## What you should do
Return every line in the entries below where the word "segment" shows up.

## Listed entries
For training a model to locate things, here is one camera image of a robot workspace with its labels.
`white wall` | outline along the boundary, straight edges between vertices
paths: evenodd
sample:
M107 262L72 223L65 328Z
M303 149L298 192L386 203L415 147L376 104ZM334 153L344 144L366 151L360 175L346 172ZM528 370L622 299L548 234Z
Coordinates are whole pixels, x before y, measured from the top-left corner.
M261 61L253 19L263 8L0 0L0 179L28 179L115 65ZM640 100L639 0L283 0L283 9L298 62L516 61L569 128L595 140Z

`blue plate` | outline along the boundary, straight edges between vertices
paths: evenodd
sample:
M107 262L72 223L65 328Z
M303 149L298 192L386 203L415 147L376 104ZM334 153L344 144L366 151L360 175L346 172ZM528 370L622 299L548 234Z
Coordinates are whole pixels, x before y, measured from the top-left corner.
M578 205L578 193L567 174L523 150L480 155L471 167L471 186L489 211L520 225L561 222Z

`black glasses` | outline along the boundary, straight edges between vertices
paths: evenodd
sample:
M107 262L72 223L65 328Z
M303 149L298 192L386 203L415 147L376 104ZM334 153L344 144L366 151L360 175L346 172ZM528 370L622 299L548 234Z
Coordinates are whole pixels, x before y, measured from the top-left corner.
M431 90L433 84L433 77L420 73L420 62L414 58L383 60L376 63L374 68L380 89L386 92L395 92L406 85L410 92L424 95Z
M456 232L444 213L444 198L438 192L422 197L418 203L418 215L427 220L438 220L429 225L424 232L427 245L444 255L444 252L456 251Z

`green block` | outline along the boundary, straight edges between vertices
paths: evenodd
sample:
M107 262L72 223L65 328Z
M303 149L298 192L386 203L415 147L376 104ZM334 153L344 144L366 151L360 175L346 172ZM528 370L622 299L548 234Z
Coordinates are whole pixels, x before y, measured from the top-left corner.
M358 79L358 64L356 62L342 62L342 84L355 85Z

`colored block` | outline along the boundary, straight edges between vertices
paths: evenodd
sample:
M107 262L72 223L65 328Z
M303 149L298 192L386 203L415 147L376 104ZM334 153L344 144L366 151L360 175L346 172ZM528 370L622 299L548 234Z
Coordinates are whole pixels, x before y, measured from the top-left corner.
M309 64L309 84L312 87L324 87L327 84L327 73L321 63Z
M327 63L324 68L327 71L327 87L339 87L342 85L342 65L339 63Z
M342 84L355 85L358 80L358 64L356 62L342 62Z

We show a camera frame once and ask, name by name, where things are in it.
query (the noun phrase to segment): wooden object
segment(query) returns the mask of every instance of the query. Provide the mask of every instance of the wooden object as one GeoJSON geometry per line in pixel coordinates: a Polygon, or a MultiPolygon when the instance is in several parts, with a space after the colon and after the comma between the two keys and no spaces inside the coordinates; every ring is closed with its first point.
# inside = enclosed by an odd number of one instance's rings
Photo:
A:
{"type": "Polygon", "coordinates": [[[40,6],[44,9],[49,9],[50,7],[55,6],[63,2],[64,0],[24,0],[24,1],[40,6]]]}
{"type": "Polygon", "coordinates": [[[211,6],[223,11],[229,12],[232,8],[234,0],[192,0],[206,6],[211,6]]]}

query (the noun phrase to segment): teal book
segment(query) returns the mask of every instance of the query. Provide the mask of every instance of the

* * *

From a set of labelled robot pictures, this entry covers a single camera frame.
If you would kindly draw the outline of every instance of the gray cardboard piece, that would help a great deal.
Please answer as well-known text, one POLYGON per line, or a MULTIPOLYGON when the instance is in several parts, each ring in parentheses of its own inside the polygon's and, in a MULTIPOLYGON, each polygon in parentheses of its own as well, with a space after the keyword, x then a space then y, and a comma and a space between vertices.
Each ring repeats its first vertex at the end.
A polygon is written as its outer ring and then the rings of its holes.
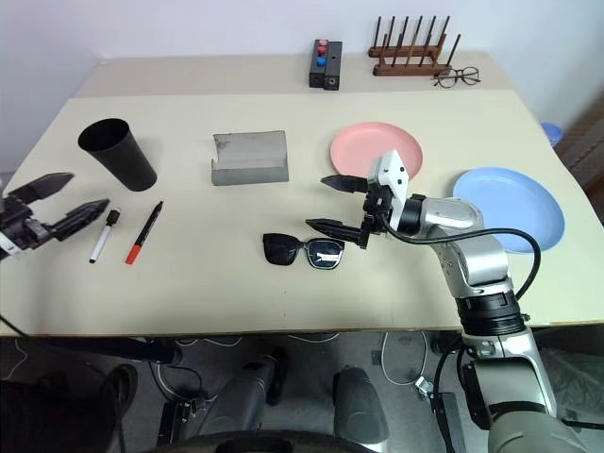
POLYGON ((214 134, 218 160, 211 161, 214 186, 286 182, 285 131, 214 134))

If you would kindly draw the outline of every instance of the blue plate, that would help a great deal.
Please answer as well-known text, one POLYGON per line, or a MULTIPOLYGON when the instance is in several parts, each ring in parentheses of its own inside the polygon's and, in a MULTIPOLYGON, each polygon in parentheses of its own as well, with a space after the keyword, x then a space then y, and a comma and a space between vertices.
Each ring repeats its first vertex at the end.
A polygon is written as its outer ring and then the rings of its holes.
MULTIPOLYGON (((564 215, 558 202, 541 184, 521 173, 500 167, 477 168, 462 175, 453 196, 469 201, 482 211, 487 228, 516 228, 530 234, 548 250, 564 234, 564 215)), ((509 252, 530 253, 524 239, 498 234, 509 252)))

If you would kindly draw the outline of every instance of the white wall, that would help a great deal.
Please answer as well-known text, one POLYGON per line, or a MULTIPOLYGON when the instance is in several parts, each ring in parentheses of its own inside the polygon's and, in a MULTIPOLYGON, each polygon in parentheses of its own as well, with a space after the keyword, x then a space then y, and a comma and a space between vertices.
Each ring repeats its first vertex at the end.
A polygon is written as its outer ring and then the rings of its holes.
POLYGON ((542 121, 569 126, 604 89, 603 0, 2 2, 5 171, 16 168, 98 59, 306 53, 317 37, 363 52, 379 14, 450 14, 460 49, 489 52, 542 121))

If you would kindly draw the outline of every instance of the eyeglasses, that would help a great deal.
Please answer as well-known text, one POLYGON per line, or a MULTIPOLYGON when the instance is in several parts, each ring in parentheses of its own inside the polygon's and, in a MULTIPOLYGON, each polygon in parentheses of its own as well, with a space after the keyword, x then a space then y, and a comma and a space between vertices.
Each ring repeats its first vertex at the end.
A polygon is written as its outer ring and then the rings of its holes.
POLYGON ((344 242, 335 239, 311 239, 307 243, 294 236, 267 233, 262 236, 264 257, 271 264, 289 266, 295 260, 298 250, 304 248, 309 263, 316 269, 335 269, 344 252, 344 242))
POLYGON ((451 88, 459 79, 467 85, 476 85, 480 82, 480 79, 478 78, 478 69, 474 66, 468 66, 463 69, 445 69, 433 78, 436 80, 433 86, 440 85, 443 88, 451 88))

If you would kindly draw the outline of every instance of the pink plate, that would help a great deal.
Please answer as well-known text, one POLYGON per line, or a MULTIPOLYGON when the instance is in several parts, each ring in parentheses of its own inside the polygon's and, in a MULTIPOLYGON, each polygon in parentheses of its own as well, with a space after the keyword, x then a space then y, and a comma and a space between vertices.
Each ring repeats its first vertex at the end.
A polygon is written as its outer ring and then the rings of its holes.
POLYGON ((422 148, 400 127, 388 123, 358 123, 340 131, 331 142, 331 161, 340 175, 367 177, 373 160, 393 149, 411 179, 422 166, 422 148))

--

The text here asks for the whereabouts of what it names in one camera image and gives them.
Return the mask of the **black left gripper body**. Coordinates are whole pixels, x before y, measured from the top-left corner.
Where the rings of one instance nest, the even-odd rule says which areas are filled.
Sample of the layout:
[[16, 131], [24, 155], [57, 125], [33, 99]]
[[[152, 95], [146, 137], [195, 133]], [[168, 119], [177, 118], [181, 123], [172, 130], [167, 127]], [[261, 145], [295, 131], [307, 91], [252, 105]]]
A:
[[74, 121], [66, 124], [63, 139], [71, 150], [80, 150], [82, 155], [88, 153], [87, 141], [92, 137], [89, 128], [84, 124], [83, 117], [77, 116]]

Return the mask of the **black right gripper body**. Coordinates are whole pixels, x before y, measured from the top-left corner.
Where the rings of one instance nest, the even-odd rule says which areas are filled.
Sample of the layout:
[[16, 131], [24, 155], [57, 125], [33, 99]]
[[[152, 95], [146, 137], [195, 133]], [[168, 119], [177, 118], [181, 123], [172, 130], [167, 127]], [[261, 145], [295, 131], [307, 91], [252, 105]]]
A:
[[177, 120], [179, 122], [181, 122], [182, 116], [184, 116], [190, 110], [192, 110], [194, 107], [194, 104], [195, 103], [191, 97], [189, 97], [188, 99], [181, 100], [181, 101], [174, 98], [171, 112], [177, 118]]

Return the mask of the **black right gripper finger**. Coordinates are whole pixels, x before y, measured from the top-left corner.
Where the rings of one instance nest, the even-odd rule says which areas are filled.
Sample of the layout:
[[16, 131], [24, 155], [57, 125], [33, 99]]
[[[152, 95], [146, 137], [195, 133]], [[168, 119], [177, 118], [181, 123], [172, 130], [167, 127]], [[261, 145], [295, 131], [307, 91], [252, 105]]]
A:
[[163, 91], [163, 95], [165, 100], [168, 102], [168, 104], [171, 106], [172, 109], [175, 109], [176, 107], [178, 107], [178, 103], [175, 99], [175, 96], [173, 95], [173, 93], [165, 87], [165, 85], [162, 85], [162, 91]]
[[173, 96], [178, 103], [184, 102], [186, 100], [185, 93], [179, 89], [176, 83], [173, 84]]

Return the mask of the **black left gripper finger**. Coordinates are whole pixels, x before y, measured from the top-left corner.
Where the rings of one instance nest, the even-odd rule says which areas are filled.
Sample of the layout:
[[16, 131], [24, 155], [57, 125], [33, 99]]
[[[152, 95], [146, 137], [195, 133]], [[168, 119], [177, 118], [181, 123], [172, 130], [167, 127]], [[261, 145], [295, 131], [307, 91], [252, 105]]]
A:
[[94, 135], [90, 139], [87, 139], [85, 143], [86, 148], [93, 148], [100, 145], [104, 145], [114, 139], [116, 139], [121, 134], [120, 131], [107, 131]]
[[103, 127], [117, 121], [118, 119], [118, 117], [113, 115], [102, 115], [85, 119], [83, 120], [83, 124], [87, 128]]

## Answer for the task
query (the noun phrase to segment): wooden object
segment(query) returns the mask of every instance of the query. Provide the mask of every instance of the wooden object as one GeoJSON geometry per line in pixel coordinates: a Polygon, or a MultiPolygon when the instance is in several parts, with a space after the colon and after the comma between the two keys and no spaces inside the coordinates; every ring is closed with its first point.
query (the noun phrase to segment): teal book
segment(query) returns the mask of every instance of the query. Provide the mask of every instance of the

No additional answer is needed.